Fireplace Makeover | Getting Rid of the Brass

If I’ve said it once, I’ve said it a thousand times (how many times did you’re mom tell you that?). A little paint and an afternoon can completely transform a space! This fact definitely held true for our once dated fireplace.

We’re currently living in our second house, and during both house searches a fireplace was near the top of our “want list”. Figuratively speaking, they can add so much warmth to a space. When we saw our current house online, I was immediately drawn to the large brick fireplace. The only downside was the dated, brass door frame. I immediately had a vision, and it was one of the first projects I completed within a couple weeks of moving in.


Cleaner | Paper Towels | Painters Tape | Packing or News Paper | Spray Paint

The Right Paint

My vision for the downstairs space was warm white walls with black accents and cozy textures. So when choosing a spray paint, I wanted a heat resistant, matte black. This Rustoleum High Heat checked every box! I definitely don’t think you need the “high heat” for your fireplace door frames because they don’t really warm even with the gas fireplace roaring. I just erred on the side of caution as I do with everything in life.


Protect Your Surroundings

The very first thing you want to do before painting anything is clean the surface. I scrubbed down the frame and doors with Method Multi Purpose Cleaner so that the tape and paint would adhere properly.

When painting your fireplace frame, the absolute most important step is precisely taping and covering the space around the frame. I used regular painters tape and packing paper since we had aplenty after our move (you could also use newspaper).

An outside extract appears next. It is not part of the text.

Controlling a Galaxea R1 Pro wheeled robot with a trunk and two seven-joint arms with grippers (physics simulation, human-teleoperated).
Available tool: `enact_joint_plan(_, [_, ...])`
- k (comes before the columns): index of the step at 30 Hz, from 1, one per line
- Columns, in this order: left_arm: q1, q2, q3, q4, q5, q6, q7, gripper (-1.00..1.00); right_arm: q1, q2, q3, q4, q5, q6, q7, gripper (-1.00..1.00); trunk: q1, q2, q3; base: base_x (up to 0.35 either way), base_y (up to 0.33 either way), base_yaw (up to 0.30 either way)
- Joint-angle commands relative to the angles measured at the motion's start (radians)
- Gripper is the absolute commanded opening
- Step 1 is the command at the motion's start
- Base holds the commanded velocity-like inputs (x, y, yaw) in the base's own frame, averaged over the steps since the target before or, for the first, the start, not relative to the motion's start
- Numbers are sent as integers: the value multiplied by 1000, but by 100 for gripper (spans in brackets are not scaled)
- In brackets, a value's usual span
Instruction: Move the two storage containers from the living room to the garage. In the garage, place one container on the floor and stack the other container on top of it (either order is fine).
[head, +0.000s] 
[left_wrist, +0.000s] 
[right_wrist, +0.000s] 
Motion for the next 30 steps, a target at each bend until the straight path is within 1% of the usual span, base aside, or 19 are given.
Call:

This step can be tedious, but it’s well worth it in the end. I started by taping every edge, inside and outside of the frame. I then went back with paper and taped fitted pieces to the glass and brick surrounding the frame. Having had an accident or two with spray paint in the past, I went overkill on covering the brick with paper. It’s better safe than sorry

Double Up

Hold the can of spray paint 1′-2′ from your surface to prevent drips. Give the first coat at least an hour to dry before applying the second. I only needed two coats on my frame, but you may need a third depending on your application.

80s No More!

Just a few hours and a can of spray paint gave my dated, 80s fireplace new life and a sleek, matte black look!